● **Task to complete**:
Return the records word for word. Any pictures in them are not part of the copy.

● **Records for this exercise**:
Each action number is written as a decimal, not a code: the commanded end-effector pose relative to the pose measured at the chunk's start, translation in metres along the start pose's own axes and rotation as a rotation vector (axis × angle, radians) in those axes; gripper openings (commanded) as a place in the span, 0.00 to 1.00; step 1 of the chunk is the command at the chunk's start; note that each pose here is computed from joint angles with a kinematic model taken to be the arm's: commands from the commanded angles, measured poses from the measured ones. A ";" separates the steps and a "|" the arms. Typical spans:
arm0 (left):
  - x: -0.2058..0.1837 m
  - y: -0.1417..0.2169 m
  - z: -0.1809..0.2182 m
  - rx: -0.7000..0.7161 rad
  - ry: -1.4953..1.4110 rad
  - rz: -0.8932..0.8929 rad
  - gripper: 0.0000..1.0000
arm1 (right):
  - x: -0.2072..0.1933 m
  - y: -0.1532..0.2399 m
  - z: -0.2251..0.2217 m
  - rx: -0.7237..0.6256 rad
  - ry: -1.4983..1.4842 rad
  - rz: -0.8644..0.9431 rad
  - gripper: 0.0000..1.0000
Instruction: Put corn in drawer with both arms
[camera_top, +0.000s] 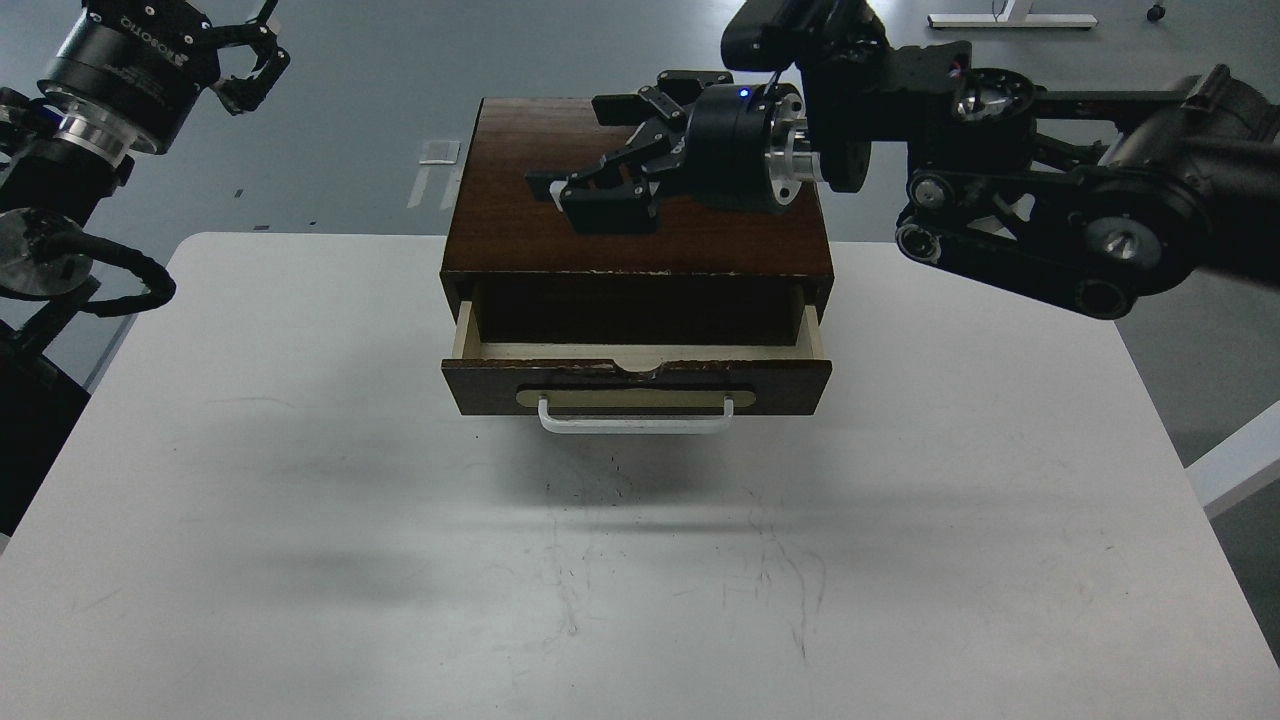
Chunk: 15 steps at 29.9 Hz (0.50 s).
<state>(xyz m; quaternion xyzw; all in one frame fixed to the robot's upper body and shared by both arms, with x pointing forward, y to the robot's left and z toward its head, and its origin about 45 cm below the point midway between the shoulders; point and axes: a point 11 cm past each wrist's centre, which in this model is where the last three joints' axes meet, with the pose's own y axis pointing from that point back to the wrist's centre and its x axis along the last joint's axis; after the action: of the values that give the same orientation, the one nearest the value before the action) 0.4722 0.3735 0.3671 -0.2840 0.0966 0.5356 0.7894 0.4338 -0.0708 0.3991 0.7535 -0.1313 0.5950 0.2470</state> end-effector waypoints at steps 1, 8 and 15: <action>0.002 0.001 -0.002 0.004 0.004 0.008 0.98 | 0.043 0.035 0.050 -0.115 -0.272 0.209 1.00; -0.003 -0.003 -0.014 0.003 0.034 0.002 0.98 | 0.046 0.085 0.104 -0.160 -0.766 0.500 1.00; -0.006 -0.004 -0.031 0.012 0.072 0.008 0.98 | 0.021 0.138 0.150 -0.152 -1.189 0.800 1.00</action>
<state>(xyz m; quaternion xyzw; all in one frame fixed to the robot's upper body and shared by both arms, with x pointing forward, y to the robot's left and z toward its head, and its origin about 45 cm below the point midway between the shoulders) 0.4775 0.3564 0.3530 -0.2950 0.1189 0.5290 0.7868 0.4946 -0.2381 0.4318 0.8381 -0.5107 0.1915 0.0072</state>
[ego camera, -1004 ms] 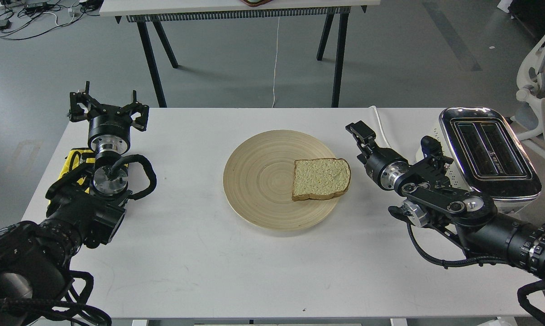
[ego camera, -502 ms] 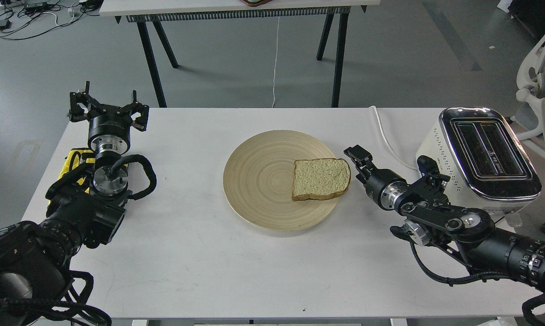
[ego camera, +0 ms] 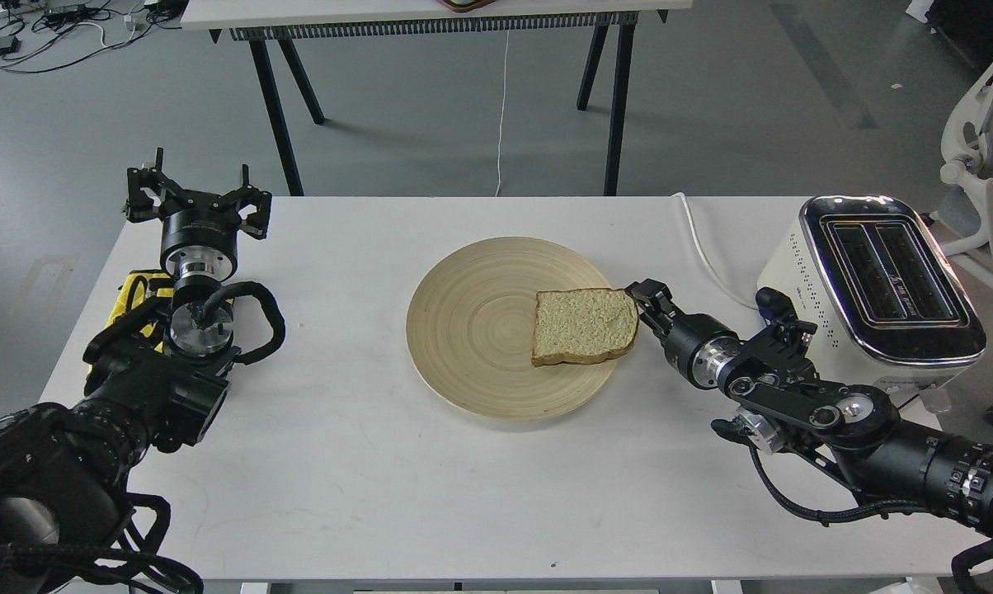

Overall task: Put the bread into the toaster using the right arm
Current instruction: 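Move the open right gripper down toward the bread slice on the plate, then close the right gripper on the edge of the bread slice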

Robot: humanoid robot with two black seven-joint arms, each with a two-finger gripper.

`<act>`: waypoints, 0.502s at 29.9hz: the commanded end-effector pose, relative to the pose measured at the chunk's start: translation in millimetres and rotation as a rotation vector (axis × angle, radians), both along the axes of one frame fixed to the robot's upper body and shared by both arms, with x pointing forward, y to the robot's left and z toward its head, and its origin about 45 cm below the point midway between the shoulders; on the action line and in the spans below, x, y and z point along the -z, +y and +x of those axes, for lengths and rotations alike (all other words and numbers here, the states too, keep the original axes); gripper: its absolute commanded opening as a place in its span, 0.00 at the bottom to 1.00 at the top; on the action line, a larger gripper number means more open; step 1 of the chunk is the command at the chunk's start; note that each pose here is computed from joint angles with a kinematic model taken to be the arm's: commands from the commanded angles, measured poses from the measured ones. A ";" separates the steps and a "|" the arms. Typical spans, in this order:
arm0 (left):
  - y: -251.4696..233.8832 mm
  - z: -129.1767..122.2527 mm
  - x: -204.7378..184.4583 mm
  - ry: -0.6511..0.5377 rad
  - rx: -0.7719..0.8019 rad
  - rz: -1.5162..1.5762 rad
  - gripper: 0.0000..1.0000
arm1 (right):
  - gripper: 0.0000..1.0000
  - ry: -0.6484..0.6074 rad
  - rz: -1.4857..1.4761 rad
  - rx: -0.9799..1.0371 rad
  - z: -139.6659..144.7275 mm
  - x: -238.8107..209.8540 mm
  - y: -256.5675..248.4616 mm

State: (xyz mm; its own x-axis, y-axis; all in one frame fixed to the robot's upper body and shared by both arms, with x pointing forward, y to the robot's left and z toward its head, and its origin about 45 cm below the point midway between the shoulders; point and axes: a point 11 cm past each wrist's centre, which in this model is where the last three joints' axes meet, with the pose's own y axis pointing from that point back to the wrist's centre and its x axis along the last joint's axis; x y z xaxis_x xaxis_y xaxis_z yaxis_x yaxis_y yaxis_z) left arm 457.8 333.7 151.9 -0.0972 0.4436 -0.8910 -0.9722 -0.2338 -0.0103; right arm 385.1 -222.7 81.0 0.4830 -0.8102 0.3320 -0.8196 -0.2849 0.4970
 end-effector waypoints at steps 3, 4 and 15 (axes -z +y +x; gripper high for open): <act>0.0 0.0 0.0 0.000 0.000 0.000 1.00 | 0.47 0.001 0.001 -0.001 -0.4 0.2 0.4; 0.0 0.0 0.0 0.000 0.000 0.000 1.00 | 0.47 0.001 -0.001 -0.003 -0.6 0.4 0.4; 0.0 0.0 0.0 0.000 0.000 0.000 1.00 | 0.41 0.009 -0.024 -0.063 -10.2 7.1 9.0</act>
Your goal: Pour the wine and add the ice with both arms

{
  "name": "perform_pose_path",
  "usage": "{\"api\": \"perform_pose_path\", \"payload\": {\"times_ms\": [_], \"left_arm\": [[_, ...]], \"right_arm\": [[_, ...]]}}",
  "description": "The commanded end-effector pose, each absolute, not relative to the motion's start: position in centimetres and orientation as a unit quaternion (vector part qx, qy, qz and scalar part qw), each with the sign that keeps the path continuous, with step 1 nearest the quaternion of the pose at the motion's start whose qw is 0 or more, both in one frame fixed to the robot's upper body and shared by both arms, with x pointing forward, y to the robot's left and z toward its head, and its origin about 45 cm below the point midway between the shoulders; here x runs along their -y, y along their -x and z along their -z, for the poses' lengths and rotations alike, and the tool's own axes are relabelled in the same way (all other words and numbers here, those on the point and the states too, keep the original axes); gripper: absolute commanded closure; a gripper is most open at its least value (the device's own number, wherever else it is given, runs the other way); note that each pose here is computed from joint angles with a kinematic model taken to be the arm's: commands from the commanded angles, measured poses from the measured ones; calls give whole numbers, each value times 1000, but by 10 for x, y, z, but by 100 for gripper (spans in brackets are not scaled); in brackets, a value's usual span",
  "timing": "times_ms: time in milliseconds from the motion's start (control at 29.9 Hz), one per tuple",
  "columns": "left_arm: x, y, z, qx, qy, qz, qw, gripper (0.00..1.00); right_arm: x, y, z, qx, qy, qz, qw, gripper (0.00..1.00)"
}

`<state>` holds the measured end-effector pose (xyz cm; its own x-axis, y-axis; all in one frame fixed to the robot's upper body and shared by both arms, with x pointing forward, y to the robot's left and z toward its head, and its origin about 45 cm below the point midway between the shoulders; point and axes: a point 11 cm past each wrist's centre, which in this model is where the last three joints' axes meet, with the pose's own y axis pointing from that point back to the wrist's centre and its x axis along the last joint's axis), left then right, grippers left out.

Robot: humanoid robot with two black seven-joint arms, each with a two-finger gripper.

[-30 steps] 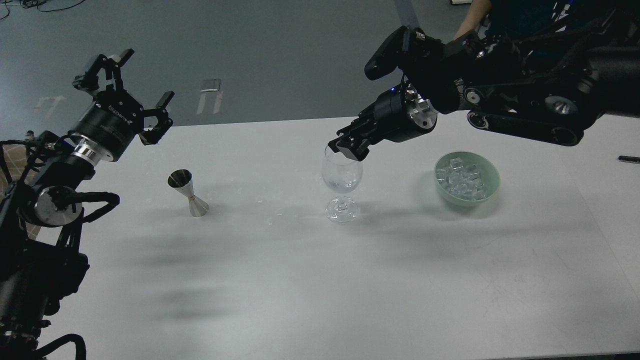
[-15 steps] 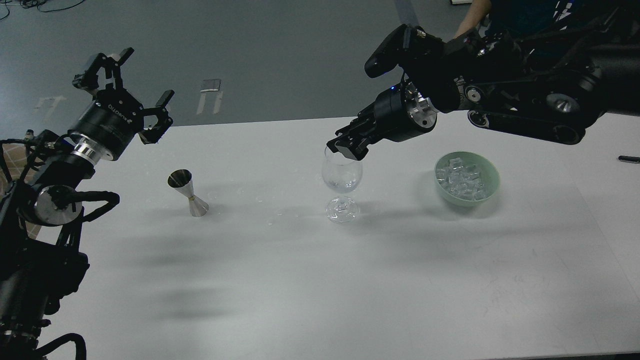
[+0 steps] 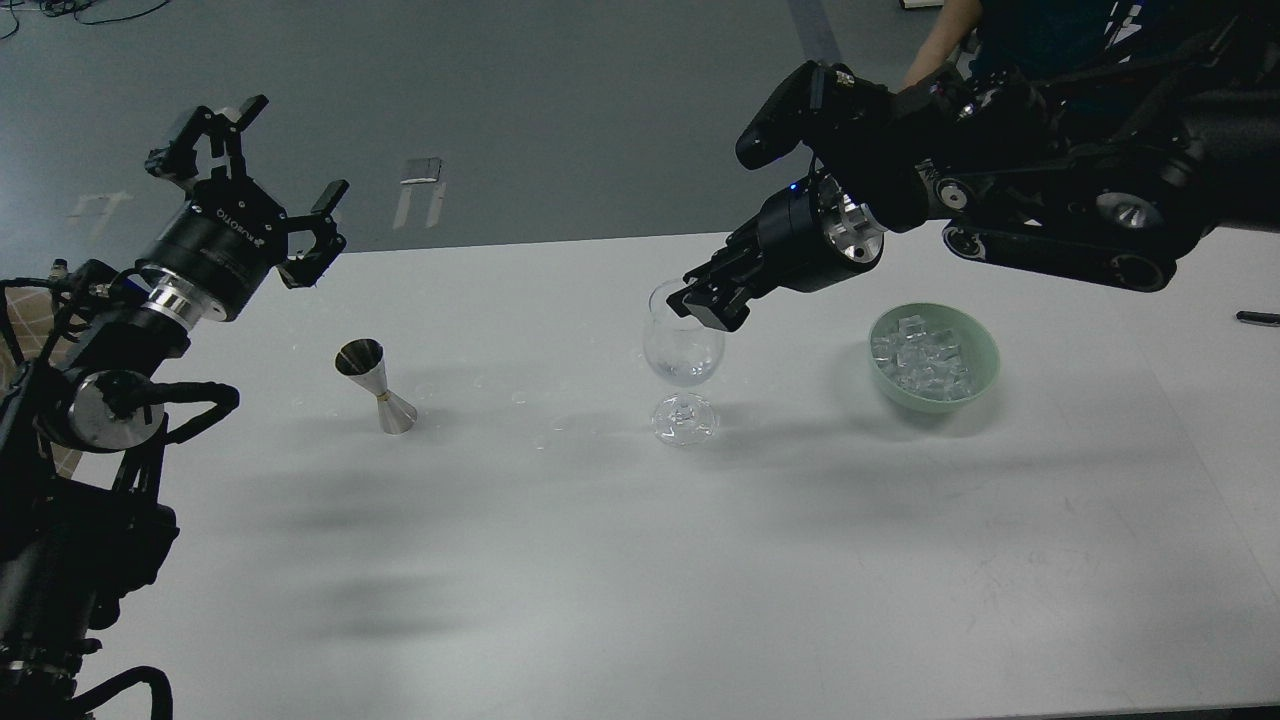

● **Solution to this problem**:
Each action number is written as a decimal, not a code: the commanded end-effector pose relative to the pose measured at the chunk's start, translation in metres along the start pose's own axes and rotation as a rotation vector (axis × angle, radians) in those axes; gripper openings (commanded) as a place in the span, 0.00 to 1.00; step 1 of the chunk is the command at the chunk's start; note that each pose here is computed from joint angles with a kinematic model taken to be the arm's: commands from the commanded angles, measured poses from the measured ones. A ";" separates the steps and a "|" the arms. Typical spans:
arm0 (left):
  - x: -0.2058..0.1837 m
  - y: -0.1417..0.2169 m
  - z: -0.1809..0.2182 m
  - rx: -0.7000..0.7161 rad
  - ry: -1.4953..1.4110 rad
  - rz: -0.8932..0.8929 rad
  - gripper: 0.0000..1.0000
arm1 (right):
  - x: -0.2072..0.1933 m
  - y: -0.1532..0.2399 m
  - z: -0.2251..0.2217 m
  - rx: -0.7237..0.6256 rad
  - ry: -1.4983..1.4842 rad
  - rz: -0.8644..0.9431 rad
  - gripper: 0.0000..1.0000
Instruction: Put corn in drawer with both arms
[camera_top, +0.000s] 
Chunk: 15 steps at 29.9 Hz (0.50 s).
<state>(xyz m; quaternion xyzw; all in one frame fixed to the robot's upper body and shared by both arms, with x pointing forward, y to the robot's left and z toward its head, and its origin about 45 cm below the point midway between the shoulders; point and axes: a point 11 cm past each wrist's centre, which in this model is where the last three joints' axes meet, with the pose's own y axis pointing from that point back to the wrist's centre and its x axis along the last joint's axis; after the action: of the values that give the same orientation, the one nearest the value before the action) 0.4722 0.3735 0.3671 -0.2840 0.0966 0.5356 0.7894 0.4338 -0.0708 0.3991 0.7535 -0.1313 0.5950 0.2470</state> end-effector waypoints at steps 1, 8 and 15: <action>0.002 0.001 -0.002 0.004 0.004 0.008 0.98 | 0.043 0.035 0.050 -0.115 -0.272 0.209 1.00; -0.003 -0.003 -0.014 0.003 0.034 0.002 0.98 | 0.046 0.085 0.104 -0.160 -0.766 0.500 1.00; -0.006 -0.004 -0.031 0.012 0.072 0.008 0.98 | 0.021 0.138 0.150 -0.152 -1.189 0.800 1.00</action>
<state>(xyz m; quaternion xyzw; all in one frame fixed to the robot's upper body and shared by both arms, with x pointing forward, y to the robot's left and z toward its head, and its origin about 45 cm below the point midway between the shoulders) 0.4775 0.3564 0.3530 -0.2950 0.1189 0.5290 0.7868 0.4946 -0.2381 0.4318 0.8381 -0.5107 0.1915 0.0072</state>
[ego camera, -1004 ms] 
[ego camera, -502 ms] 
[ego camera, +0 ms] 

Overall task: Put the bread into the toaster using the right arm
Current instruction: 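Move the open right gripper down toward the bread slice on the plate, then close the right gripper on the edge of the bread slice
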
Robot: humanoid robot with two black seven-joint arms, each with a two-finger gripper.

`<act>`: waypoints, 0.502s at 29.9hz: the commanded end-effector pose, relative to the pose measured at the chunk's start: translation in millimetres and rotation as a rotation vector (axis × angle, radians), both along the axes of one frame fixed to the robot's upper body and shared by both arms, with x pointing forward, y to the robot's left and z toward its head, and its origin about 45 cm below the point midway between the shoulders; on the action line and in the spans below, x, y and z point along the -z, +y and +x of those axes, for lengths and rotations alike (all other words and numbers here, the states too, keep the original axes); gripper: its absolute commanded opening as a place in its span, 0.00 at the bottom to 1.00 at the top; on the action line, a larger gripper number means more open; step 1 of the chunk is the command at the chunk's start; note that each pose here is computed from joint angles with a kinematic model taken to be the arm's: commands from the commanded angles, measured poses from the measured ones. A ";" separates the steps and a "|" the arms. Typical spans, in this order:
arm0 (left):
  - y: -251.4696..233.8832 mm
  - z: -129.1767..122.2527 mm
  - x: -204.7378..184.4583 mm
  - ry: -0.6511..0.5377 rad
  - rx: -0.7719..0.8019 rad
  - rz: -1.5162..1.5762 rad
  - gripper: 0.0000..1.0000
arm1 (right):
  - gripper: 0.0000..1.0000
  - ry: -0.6484..0.6074 rad
  - rz: -1.4857..1.4761 rad
  - rx: -0.9799..1.0371 rad
  - z: -139.6659..144.7275 mm
  - x: -238.8107..209.8540 mm
  - y: -256.5675..248.4616 mm

State: (xyz mm; its own x-axis, y-axis; all in one frame fixed to the robot's upper body and shared by both arms, with x pointing forward, y to the robot's left and z toward its head, and its origin about 45 cm below the point midway between the shoulders; point and axes: a point 11 cm past each wrist's centre, which in this model is where the last three joints' axes meet, with the pose's own y axis pointing from that point back to the wrist's centre and its x axis along the last joint's axis; x y z xaxis_x xaxis_y xaxis_z yaxis_x yaxis_y yaxis_z) left arm 457.8 333.7 151.9 -0.0972 0.4436 -0.8910 -0.9722 -0.2338 -0.0103; right arm 385.1 -222.7 81.0 0.4830 -0.8102 0.3320 -0.8196 -0.2849 0.4970
 end-effector waypoints at steps 3, 4 and 15 (axes -z +y +x; gripper high for open): <act>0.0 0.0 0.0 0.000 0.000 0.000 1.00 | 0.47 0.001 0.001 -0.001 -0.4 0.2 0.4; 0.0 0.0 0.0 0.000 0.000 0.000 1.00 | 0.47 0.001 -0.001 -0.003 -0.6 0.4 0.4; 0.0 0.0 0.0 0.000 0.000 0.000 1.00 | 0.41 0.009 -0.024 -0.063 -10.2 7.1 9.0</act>
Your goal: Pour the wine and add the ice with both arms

{
  "name": "perform_pose_path",
  "usage": "{\"api\": \"perform_pose_path\", \"payload\": {\"times_ms\": [_], \"left_arm\": [[_, ...]], \"right_arm\": [[_, ...]]}}",
  "description": "The commanded end-effector pose, each absolute, not relative to the motion's start: position in centimetres and orientation as a unit quaternion (vector part qx, qy, qz and scalar part qw), each with the sign that keeps the path continuous, with step 1 nearest the quaternion of the pose at the motion's start whose qw is 0 or more, both in one frame fixed to the robot's upper body and shared by both arms, with x pointing forward, y to the robot's left and z toward its head, and its origin about 45 cm below the point midway between the shoulders; here x runs along their -y, y along their -x and z along their -z, for the poses' lengths and rotations alike, and the tool's own axes are relabelled in the same way (all other words and numbers here, those on the point and the states too, keep the original axes); gripper: absolute commanded closure; a gripper is most open at its least value (the device's own number, wherever else it is given, runs the other way); note that each pose here is computed from joint angles with a kinematic model taken to be the arm's: commands from the commanded angles, measured poses from the measured ones; calls give whole numbers, each value times 1000, but by 10 for x, y, z, but by 100 for gripper (spans in brackets are not scaled); in brackets, a value's usual span",
  "timing": "times_ms: time in milliseconds from the motion's start (control at 29.9 Hz), one per tuple",
  "columns": "left_arm: x, y, z, qx, qy, qz, qw, gripper (0.00..1.00); right_arm: x, y, z, qx, qy, qz, qw, gripper (0.00..1.00)"
}

`<state>` holds the measured end-effector pose (xyz cm; its own x-axis, y-axis; all in one frame fixed to the robot's upper body and shared by both arms, with x pointing forward, y to the robot's left and z toward its head, and its origin about 45 cm below the point midway between the shoulders; point and axes: a point 11 cm past each wrist's centre, which in this model is where the last three joints' axes meet, with the pose's own y axis pointing from that point back to the wrist's centre and its x axis along the last joint's axis), left then right, grippers left out.

Robot: humanoid robot with two black seven-joint arms, each with a two-finger gripper.

[-30 steps] 
[-15 steps] 
[+0 steps] 

There is no more to this output.